| DIRECTIONS FOR THIS TASK |
Find every line below that contains the word "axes" and copy it out.

----

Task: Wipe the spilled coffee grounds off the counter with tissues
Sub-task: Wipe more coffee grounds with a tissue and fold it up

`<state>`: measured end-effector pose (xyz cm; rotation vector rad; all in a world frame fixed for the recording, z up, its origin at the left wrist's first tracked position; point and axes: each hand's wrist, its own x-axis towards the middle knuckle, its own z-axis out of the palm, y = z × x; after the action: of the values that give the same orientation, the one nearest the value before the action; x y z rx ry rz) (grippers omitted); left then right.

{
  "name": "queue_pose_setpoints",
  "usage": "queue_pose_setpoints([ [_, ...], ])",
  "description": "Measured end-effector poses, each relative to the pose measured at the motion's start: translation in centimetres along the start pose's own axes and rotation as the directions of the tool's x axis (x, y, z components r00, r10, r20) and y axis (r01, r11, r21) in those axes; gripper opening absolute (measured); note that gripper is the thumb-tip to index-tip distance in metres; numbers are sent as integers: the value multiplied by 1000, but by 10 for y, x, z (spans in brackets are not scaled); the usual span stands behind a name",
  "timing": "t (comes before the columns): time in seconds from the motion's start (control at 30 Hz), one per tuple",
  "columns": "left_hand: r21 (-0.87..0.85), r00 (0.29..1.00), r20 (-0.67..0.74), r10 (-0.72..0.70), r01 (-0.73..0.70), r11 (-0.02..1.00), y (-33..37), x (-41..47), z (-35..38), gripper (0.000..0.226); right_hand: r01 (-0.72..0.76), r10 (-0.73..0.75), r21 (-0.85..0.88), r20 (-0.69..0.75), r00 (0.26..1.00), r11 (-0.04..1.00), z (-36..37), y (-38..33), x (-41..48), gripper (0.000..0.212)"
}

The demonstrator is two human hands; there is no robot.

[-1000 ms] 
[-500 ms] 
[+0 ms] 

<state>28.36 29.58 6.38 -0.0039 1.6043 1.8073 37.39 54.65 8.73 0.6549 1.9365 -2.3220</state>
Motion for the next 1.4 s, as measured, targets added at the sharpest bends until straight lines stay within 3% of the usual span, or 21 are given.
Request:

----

| RESPONSE TO THIS TASK |
`<state>`: measured end-effector pose (xyz cm; rotation vector rad; all in a world frame fixed for the recording, z up, its origin at the left wrist's first tracked position; point and axes: each hand's wrist, its own x-axis towards the middle knuckle, its own z-axis out of the palm, y = z × x; after the action: of the values that give the same orientation, the one nearest the value before the action; x y z rx ry rz) (grippers omitted); left then right.
  "description": "Measured end-effector poses, each relative to the pose measured at the motion's start: translation in centimetres along the start pose's own axes and rotation as the directions of the tool's x axis (x, y, z components r00, r10, r20) and y axis (r01, r11, r21) in those axes; gripper opening absolute (measured); note that gripper is the thumb-tip to index-tip distance in metres; numbers are sent as integers: the value multiplied by 1000, but by 10 for y, x, z (spans in brackets are not scaled); the usual span stands behind a name",

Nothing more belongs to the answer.